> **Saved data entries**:
= Beginning of Section =

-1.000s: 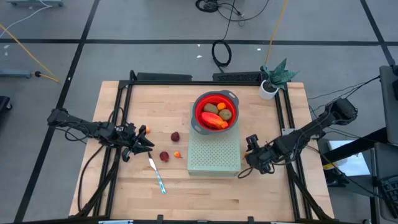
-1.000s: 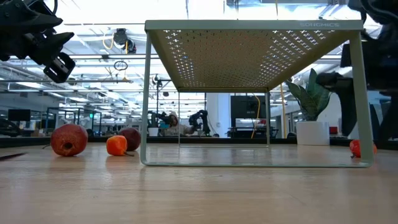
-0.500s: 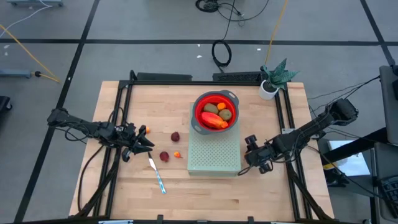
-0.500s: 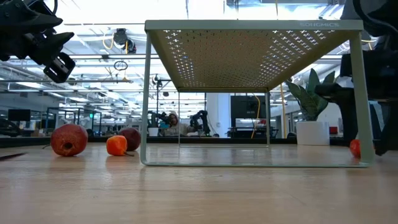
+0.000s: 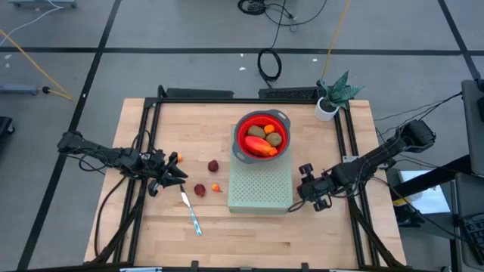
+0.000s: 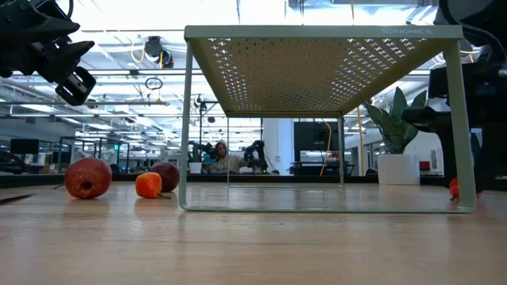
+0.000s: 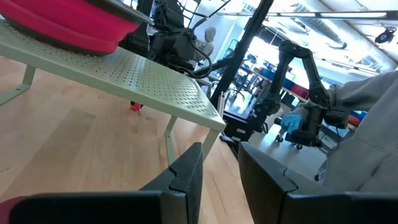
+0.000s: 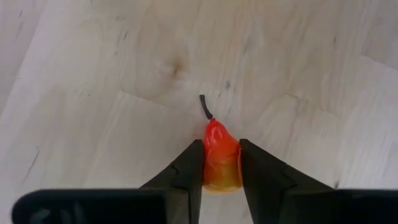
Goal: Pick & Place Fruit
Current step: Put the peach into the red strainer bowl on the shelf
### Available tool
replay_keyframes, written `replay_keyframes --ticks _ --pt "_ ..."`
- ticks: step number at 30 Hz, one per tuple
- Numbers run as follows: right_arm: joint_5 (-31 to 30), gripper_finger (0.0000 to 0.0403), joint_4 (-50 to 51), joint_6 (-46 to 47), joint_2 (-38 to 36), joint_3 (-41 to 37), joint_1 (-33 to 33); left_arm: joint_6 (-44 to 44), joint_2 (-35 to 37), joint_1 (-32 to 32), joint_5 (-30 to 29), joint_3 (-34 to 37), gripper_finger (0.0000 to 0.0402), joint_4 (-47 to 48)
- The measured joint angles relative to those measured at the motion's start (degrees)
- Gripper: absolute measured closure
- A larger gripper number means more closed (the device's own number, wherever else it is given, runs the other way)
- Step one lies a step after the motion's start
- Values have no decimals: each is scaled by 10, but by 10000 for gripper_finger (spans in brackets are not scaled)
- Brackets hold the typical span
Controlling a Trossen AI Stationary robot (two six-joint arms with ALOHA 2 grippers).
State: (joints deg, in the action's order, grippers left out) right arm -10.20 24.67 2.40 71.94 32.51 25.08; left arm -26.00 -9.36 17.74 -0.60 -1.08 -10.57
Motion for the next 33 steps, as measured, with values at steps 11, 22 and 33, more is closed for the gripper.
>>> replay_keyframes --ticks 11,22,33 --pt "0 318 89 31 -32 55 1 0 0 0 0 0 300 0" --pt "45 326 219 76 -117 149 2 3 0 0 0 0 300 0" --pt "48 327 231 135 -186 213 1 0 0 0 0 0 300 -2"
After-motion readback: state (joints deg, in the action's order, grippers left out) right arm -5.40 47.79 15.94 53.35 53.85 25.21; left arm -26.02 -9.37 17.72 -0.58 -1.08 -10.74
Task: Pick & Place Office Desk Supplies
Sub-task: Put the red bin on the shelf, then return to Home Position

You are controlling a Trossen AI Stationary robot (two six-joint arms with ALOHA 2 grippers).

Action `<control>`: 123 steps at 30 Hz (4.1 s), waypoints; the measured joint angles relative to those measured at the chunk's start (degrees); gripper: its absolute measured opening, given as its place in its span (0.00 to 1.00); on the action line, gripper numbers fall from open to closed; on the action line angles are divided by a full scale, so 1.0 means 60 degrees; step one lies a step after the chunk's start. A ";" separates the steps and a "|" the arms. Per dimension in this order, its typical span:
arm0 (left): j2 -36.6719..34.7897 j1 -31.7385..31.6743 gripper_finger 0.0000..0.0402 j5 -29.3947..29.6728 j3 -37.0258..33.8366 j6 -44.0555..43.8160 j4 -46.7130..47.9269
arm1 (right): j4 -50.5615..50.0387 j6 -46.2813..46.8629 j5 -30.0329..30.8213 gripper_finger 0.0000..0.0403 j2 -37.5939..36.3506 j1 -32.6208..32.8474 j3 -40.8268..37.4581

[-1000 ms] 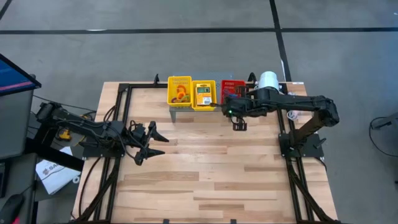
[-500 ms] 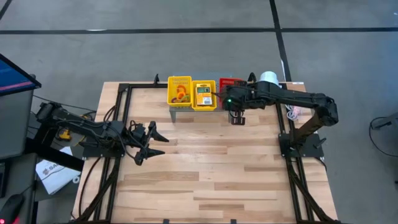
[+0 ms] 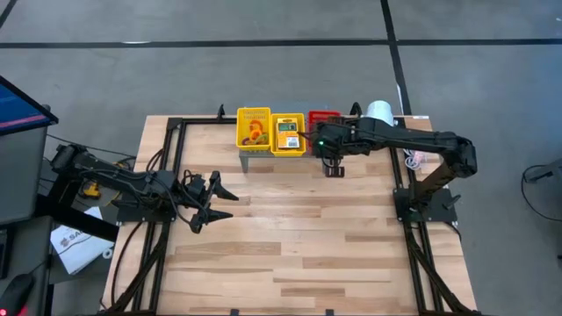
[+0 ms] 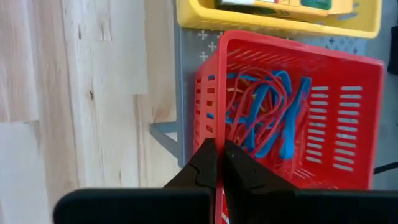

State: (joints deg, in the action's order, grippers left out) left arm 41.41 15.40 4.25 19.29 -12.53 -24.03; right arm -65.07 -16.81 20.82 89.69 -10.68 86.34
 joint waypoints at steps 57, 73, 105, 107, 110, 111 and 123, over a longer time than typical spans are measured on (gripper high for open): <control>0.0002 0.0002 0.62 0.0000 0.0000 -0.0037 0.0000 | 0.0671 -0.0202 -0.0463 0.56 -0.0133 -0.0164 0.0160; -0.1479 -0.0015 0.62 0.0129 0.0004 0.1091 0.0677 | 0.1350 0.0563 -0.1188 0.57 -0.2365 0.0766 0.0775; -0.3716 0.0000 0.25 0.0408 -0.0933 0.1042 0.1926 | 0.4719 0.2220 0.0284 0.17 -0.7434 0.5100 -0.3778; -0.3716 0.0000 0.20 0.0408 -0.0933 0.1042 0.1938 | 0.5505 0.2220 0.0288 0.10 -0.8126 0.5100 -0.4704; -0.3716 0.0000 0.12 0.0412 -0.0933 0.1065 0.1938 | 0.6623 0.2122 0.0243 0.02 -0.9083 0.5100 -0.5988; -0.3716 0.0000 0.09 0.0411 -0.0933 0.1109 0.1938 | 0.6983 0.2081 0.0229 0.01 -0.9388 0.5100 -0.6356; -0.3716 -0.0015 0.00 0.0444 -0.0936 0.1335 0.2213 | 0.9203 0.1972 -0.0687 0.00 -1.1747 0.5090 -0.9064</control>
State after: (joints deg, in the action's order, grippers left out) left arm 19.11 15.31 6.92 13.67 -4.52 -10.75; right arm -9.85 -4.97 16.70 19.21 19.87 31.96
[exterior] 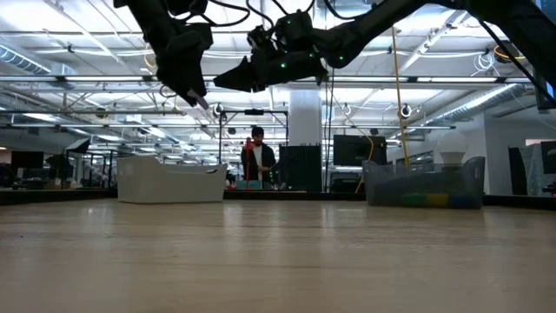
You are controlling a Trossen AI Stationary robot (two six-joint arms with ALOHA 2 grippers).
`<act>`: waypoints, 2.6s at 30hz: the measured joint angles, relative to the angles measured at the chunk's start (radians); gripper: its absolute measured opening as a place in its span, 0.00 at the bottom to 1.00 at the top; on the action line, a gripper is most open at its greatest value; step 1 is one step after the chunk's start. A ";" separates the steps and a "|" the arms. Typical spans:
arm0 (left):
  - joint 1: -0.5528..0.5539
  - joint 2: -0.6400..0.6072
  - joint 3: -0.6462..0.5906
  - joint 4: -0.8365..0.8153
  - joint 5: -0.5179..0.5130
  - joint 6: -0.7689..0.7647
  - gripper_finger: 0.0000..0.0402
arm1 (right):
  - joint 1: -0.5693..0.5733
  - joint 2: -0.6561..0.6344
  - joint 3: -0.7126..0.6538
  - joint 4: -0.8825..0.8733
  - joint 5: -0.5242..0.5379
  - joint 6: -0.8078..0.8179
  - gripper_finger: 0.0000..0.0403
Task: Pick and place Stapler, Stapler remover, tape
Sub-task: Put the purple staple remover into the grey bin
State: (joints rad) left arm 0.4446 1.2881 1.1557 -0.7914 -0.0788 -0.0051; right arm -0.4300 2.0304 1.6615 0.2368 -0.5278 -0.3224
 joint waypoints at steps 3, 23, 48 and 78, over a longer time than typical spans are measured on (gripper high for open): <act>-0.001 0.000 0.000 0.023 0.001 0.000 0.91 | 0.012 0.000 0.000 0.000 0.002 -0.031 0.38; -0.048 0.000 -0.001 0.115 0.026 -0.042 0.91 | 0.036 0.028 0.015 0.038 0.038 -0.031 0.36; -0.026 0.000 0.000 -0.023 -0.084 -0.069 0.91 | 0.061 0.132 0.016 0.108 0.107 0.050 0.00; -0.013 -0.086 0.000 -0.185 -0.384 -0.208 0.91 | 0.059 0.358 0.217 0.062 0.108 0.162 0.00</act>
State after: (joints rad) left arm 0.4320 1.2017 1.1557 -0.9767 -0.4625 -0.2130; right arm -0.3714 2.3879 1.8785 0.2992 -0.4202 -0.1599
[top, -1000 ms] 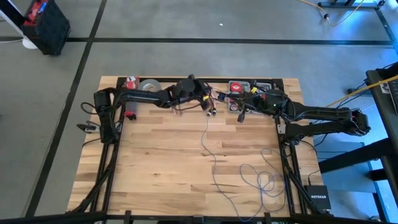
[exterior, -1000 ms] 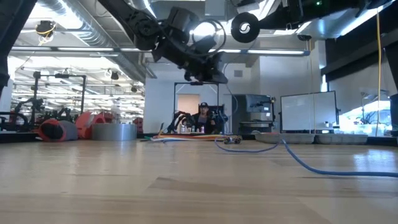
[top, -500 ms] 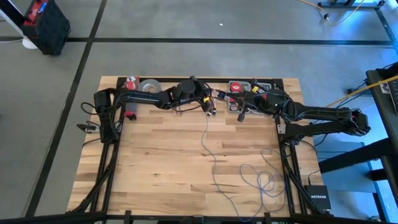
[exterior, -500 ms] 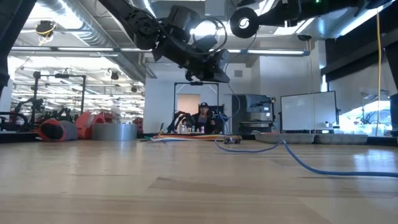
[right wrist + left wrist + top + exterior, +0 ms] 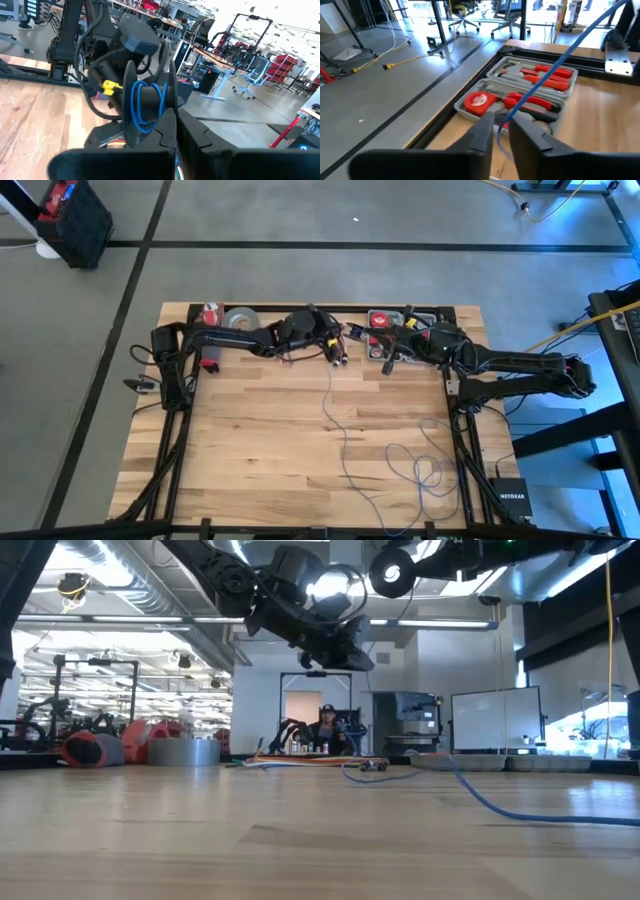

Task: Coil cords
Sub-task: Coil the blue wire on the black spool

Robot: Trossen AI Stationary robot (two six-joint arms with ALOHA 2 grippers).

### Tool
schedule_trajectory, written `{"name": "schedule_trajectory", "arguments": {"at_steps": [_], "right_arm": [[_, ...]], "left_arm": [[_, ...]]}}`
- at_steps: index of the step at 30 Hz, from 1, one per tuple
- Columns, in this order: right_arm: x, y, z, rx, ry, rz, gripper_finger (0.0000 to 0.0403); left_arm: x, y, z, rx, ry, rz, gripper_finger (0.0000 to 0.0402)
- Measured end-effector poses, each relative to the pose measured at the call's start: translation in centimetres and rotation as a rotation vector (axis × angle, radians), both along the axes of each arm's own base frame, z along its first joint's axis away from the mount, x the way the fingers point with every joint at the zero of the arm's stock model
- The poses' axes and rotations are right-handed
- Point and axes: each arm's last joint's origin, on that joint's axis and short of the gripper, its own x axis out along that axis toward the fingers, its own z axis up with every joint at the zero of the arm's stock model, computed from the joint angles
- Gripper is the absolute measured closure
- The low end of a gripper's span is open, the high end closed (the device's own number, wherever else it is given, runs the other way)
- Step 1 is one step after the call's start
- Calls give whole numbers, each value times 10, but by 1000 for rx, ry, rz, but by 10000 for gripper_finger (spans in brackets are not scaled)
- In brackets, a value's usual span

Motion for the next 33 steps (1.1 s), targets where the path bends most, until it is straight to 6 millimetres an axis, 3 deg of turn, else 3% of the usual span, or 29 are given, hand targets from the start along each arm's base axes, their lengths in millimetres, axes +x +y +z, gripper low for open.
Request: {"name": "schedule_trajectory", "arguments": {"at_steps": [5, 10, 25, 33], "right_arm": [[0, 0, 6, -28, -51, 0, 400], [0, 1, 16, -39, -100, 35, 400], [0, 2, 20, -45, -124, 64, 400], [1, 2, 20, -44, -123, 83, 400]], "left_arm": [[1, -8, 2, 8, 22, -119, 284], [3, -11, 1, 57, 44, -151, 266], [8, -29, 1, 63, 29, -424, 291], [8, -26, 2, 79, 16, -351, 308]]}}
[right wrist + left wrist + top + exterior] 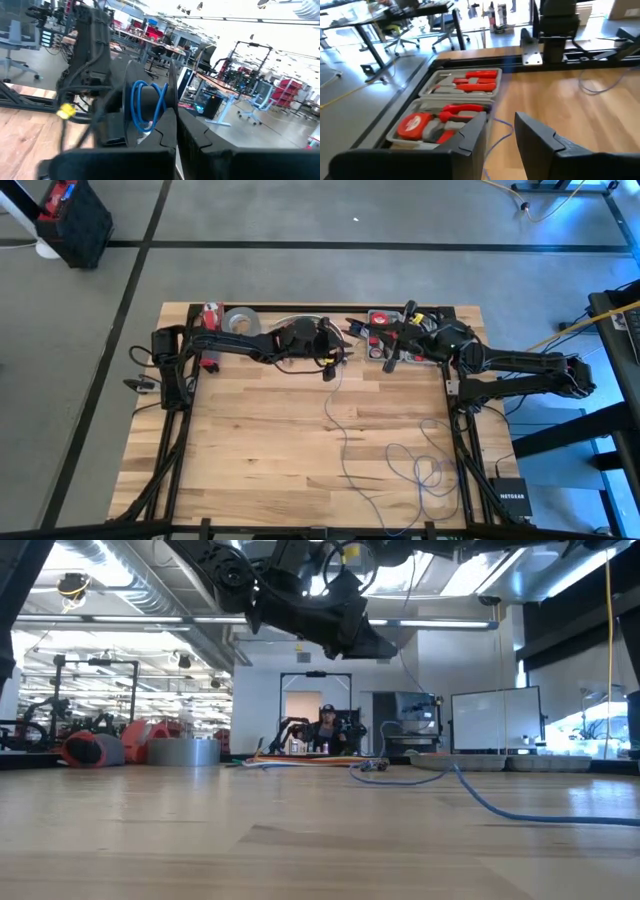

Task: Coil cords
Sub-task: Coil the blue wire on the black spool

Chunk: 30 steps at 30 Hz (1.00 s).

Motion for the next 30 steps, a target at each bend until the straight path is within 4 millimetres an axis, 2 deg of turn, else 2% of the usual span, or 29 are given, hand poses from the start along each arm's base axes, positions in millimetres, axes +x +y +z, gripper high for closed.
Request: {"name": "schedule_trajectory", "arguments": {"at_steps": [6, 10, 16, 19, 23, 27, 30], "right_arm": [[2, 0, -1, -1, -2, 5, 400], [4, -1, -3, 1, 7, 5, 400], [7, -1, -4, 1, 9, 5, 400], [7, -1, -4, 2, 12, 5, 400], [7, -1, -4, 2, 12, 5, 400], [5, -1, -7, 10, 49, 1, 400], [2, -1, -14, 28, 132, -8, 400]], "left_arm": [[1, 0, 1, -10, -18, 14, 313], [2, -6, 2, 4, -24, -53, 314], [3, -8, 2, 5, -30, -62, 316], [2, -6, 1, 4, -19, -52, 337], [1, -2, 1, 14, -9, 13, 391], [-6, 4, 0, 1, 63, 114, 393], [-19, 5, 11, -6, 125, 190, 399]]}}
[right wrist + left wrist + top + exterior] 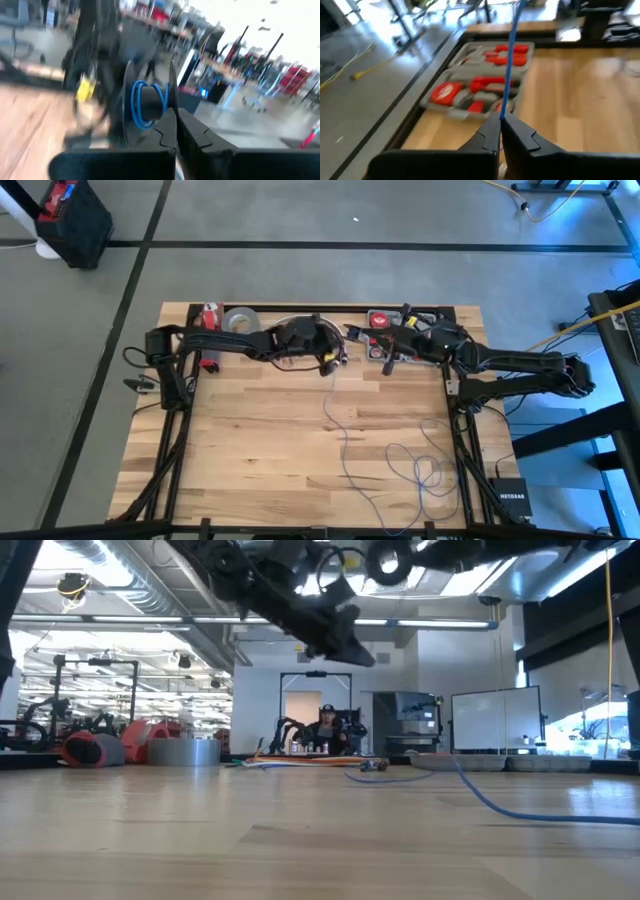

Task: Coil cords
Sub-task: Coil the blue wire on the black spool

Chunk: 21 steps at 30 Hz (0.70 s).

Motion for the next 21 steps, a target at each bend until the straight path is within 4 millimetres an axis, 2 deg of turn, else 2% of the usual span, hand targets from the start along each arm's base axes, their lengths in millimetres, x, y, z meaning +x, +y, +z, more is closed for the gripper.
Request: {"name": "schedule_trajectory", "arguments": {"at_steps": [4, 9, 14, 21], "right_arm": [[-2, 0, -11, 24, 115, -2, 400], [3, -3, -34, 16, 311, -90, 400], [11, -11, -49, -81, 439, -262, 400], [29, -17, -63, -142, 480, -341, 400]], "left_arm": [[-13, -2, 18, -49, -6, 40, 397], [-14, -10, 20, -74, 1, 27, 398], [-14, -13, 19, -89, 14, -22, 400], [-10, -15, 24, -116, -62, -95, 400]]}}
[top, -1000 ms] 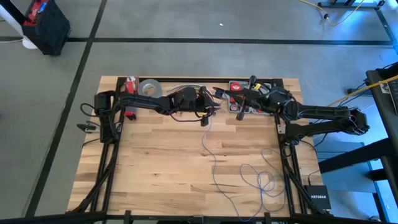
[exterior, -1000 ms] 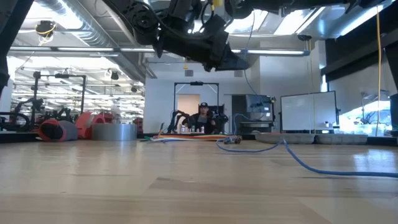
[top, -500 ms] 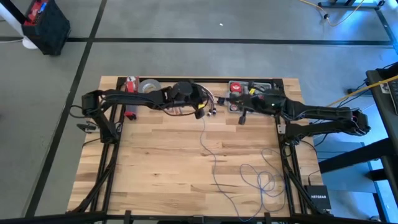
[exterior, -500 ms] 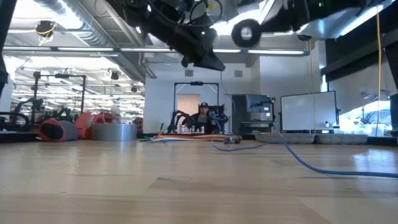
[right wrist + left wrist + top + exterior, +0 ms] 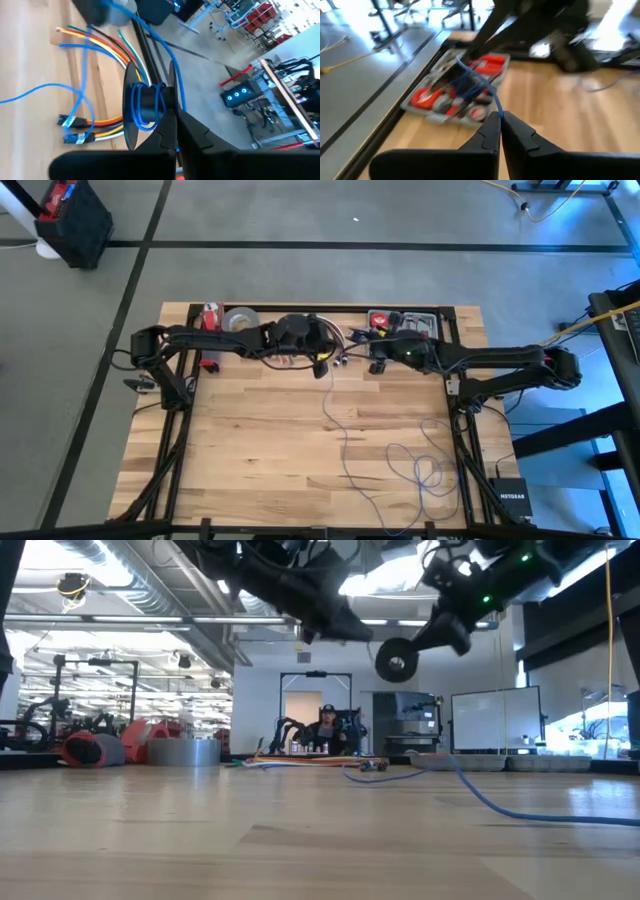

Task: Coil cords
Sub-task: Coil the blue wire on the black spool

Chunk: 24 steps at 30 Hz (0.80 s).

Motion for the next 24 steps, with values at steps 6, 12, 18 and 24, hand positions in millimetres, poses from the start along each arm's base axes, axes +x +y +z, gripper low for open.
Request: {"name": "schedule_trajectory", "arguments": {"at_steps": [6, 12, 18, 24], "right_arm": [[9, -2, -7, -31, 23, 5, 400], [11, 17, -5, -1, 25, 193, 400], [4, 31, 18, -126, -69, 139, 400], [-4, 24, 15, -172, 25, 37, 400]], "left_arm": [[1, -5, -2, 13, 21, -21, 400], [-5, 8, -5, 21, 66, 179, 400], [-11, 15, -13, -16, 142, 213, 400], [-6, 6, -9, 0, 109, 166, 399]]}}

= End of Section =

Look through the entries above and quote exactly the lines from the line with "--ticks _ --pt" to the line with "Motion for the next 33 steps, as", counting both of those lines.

replay_keyframes, written `replay_keyframes --ticks _ --pt "_ ..."`
- ticks: step number at 30 Hz, one per tuple
- Numbers run as follows: right_arm: joint_5 (-31 to 30), gripper_finger (0.0000 to 0.0403), joint_4 (-50 to 51), joint_6 (-46 to 47), joint_2 (-38 to 36), joint_3 (-41 to 37), joint_1 (-33 to 33); left_arm: joint_6 (-44 to 44), joint_2 (-35 to 37), joint_1 (-32 to 32), joint_5 (-30 to 29), joint_3 (-34 to 37), gripper_finger (0.0000 to 0.0402), joint_4 (-47 to 48)
- The measured joint angles relative to those measured at the motion's start (degrees)
- Gripper: absolute measured closure
- A larger gripper number means more closed (the device's own number, wherever else it is given, runs the other way)
- Step one lies a step after the motion's start
- Values have no decimals: each is scaled by 10, but by 10000 for gripper_finger (spans in brackets are not scaled)
- Brackets hold the typical span
Controlling a Trossen AI Stationary robot (two six-joint arms with ALOHA 2 grippers).
State: (joints deg, in the action's order, grippers left out) right arm -10.20 24.67 2.40 71.94 32.51 25.08; left arm -26.00 -9.36 17.74 -0.60 -1.08 -10.57
Motion for the next 33 steps, as measured, with values at steps 11, 22 and 33, more is closed for the gripper.

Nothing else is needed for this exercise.